**** Dataset excerpts

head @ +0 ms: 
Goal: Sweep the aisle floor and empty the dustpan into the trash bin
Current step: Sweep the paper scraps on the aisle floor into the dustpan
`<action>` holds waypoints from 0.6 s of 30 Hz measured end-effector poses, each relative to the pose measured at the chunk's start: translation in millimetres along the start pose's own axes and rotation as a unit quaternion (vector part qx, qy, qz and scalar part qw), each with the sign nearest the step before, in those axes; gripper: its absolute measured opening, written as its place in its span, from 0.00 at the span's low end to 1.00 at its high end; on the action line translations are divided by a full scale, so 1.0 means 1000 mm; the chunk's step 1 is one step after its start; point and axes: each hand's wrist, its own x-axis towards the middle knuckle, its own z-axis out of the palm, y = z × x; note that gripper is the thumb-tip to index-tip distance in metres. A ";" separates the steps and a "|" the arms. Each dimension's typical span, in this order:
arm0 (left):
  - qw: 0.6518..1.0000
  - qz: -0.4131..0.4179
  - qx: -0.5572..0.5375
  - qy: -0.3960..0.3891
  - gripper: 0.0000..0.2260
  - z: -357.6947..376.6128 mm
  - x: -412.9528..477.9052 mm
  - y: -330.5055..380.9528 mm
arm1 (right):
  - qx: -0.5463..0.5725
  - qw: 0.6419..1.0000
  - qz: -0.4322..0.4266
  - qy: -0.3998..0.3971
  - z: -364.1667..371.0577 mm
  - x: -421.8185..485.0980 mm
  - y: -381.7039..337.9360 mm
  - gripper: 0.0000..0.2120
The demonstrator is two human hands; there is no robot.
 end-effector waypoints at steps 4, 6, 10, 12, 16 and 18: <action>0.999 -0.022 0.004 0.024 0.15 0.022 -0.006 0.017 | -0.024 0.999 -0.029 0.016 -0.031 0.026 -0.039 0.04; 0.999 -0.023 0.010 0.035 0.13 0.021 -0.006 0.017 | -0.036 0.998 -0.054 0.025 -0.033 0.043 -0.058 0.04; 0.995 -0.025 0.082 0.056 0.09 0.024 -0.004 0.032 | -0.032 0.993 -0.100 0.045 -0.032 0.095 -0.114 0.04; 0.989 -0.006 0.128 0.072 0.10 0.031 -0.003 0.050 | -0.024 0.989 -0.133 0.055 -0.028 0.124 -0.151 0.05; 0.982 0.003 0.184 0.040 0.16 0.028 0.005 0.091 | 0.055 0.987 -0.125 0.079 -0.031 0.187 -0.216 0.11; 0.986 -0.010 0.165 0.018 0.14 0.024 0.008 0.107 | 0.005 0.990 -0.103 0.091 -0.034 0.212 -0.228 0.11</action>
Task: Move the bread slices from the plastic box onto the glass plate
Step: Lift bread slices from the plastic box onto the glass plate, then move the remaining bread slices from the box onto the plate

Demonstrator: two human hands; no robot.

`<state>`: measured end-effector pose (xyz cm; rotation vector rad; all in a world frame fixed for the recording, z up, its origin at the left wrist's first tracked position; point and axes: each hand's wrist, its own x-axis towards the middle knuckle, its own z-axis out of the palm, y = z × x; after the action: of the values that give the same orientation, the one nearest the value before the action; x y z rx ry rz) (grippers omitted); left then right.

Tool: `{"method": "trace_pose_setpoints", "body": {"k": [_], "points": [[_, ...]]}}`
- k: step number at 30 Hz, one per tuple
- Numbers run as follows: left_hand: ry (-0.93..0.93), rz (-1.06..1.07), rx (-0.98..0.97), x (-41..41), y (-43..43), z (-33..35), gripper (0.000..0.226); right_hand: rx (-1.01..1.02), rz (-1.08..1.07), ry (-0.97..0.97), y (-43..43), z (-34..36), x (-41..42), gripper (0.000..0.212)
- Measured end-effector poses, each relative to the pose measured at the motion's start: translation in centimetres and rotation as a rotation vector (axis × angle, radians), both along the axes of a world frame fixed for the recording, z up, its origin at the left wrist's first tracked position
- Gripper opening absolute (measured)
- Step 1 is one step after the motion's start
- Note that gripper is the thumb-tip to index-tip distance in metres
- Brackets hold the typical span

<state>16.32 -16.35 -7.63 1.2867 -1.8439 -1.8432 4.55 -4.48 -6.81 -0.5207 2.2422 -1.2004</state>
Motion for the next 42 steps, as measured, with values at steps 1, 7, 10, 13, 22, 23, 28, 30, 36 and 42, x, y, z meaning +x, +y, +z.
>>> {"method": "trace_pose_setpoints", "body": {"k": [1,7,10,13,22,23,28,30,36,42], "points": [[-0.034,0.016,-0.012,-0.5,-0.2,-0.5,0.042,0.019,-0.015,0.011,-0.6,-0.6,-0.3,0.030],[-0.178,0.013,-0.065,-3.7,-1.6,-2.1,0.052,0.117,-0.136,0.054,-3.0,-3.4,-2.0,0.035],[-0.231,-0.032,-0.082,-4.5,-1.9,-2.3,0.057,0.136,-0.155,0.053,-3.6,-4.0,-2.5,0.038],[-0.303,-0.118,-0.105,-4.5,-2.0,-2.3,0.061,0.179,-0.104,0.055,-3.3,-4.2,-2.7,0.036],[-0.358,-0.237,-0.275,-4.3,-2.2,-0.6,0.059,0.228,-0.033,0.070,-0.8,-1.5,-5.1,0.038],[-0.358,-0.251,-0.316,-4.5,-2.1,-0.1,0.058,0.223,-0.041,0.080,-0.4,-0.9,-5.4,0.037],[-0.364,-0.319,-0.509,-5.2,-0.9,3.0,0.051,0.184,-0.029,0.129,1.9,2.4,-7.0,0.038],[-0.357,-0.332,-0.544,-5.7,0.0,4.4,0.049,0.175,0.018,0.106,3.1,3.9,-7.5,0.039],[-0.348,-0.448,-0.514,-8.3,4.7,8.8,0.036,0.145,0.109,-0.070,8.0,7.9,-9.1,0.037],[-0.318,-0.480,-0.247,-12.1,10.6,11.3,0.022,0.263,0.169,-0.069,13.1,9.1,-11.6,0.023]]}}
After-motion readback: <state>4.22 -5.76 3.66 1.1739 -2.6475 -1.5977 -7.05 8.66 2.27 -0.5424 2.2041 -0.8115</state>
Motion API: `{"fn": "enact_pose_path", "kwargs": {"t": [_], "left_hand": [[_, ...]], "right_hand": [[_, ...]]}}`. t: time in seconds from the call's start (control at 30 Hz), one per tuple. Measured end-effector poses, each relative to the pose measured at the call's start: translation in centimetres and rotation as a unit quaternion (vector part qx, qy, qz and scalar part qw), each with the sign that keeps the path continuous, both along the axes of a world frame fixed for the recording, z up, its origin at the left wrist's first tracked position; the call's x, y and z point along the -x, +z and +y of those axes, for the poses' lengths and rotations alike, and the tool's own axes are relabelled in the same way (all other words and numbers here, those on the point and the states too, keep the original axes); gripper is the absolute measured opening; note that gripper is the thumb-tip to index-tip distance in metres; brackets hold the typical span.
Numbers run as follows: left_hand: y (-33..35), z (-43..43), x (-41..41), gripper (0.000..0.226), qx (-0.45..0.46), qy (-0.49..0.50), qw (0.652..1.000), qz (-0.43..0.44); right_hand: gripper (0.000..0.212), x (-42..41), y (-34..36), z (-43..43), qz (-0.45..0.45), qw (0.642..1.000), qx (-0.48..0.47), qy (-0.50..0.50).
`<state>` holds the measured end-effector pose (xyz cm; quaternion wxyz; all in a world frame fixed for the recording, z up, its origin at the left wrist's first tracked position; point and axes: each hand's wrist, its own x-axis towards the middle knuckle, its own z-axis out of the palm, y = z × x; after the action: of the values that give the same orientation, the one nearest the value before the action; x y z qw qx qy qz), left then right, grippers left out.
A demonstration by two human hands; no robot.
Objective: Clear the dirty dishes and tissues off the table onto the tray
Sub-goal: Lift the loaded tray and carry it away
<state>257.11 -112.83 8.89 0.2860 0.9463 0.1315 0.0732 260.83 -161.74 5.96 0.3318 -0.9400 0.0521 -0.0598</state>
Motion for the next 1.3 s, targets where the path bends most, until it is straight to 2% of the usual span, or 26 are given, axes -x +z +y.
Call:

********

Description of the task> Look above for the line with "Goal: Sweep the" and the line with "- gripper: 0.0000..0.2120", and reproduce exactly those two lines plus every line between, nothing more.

Output>
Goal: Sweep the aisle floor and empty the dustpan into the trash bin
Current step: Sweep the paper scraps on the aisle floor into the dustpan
`<action>` holds waypoints from 0.6 s of 30 Hz measured end-effector poses, each relative to the pose measured at the chunk's start: translation in millimetres along the start pose's own axes and rotation as a unit quaternion (vector part qx, qy, qz and scalar part qw), each with the sign nearest the step before, in those axes; gripper: its absolute measured opening, written as its place in its span, from 0.00 at the span's low end to 1.00 at its high end; on the action line translations are divided by a full scale, so 1.0 means 1000 mm; the chunk's step 1 is one step after its start; point and axes: each hand's wrist, its own x-axis towards the middle knuckle, its own z-axis out of the palm, y = z × x; note that gripper is the thumb-tip to index-tip distance in metres. A ";" separates the steps and a "|" the arms. Each dimension's typical span, in this order:
arm0 (left):
  - qw: 0.6518..1.0000
  - qz: -0.4131..0.4179
  - qx: -0.5572..0.5375
  - qy: -0.3960..0.3891
  - gripper: 0.0000..0.2260
  - z: -357.6947..376.6128 mm
  - x: -412.9528..477.9052 mm
  - y: -330.5055..380.9528 mm
arm1 (right):
  - qx: -0.5463..0.5725
  - qw: 0.6419..1.0000
  - qz: -0.4322..0.4266
  - qy: -0.3998..0.3971
  - z: -364.1667..371.0577 mm
  - x: -421.8185..485.0980 mm
  - y: -381.7039..337.9360 mm
  - gripper: 0.0000..0.2120

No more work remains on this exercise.